The current Swiss Civil Procedure Code has been enacted in 2011, and the Federal Council had been asked to assess its practicality and to come up with suggestions for improvement, if appropriate (motion 14.4008).
Proceedings at the Federal Patent Court are governed by the Civil Procedure Code, and the proposed changes would have quite some implications for FPC proceedings. In my perception, the most important aspects are the following:
First, it is proposed that only half of the expected court fee may be ordered as an initial advance payment; see Art. 98(1) of the draft. Notably, this is already the current practice at the FPC since December 2015; see this Blog here.
It is also proposed that a successful plaintiff shall get his advance payment(s) refunded; see Art. 111(1) of the draft.
Currently, the court keeps the plaintiff’s advance payment(s) irrespective of the outcome on the merits and orders that the defendant refunds the amount to the successful plaintiff. The proposed amendment actually shifts a collection risk from (successful) plaintiffs to the State.

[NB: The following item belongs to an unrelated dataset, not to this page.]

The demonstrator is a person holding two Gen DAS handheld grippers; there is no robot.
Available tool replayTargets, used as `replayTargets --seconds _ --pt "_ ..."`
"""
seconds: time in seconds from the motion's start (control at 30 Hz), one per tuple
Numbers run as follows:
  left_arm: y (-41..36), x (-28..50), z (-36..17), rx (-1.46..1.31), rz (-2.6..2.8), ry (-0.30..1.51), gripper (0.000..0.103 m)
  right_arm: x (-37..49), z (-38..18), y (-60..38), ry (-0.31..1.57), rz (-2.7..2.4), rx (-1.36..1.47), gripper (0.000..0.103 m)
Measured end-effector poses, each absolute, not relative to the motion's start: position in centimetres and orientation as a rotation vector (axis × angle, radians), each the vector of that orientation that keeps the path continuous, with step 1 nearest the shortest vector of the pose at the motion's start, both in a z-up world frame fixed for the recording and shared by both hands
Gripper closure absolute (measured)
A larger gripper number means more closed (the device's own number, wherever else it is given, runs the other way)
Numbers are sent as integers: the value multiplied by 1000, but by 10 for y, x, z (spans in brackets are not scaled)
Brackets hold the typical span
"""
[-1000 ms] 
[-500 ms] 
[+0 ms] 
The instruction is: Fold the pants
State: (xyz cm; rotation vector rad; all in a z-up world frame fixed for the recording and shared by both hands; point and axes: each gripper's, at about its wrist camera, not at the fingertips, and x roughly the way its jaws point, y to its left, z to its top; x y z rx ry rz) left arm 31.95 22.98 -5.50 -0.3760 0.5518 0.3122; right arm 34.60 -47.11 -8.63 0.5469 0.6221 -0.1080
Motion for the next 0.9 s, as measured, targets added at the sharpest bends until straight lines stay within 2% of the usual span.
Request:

Finally, legal aid is currently not available for the precautionary taking of evidence. It is now proposed to explicitly provide for this possibility in Art. 118(2) of the draft.
- Private expert opinions
Private expert opinions are newly listed as a ‘physical record’ in Art. 177 of the draft. Note that private expert opinions are currently not considered as a means of evidence according to Art. 168 CPC, in particular not as a ‘physical record’ in the sense of Art. 177 CPC; see e.g. BGE 141 III 433. The dispatch of the Federal Council on the current CPC held that private expert opinions are admissible, but will only be considered as a statement of a party; see BBl 2006, p. 7325, 3rd paragraph. If the proposed change is adopted, party expert opinions would henceforth be subject to the court’s free assessment of evidence according to Art. 157 CPC.
- Ex-parte interim measures
Ex-parte interim measures are a powerful tool – when granted. However, a request for ex-parte interim measures may backfire when the court dismisses the request. According to the current Art. 265 CPC, the court will summon the parties to a hearing and set the respondent a deadline to comment in writing. As a consequence, the respondent is informed about the ex-parte request, and there is a risk that a later enforcement of the measure might be frustrated.
It is held in Art. 265(4) of the draft that the court shall not inform the respondent of the decision and shall abstain from issuing the summons or setting the respondent a deadline to respond until it has been decided on an appeal against the decision to refuse ex-parte interim measures, if requested so by the applicant.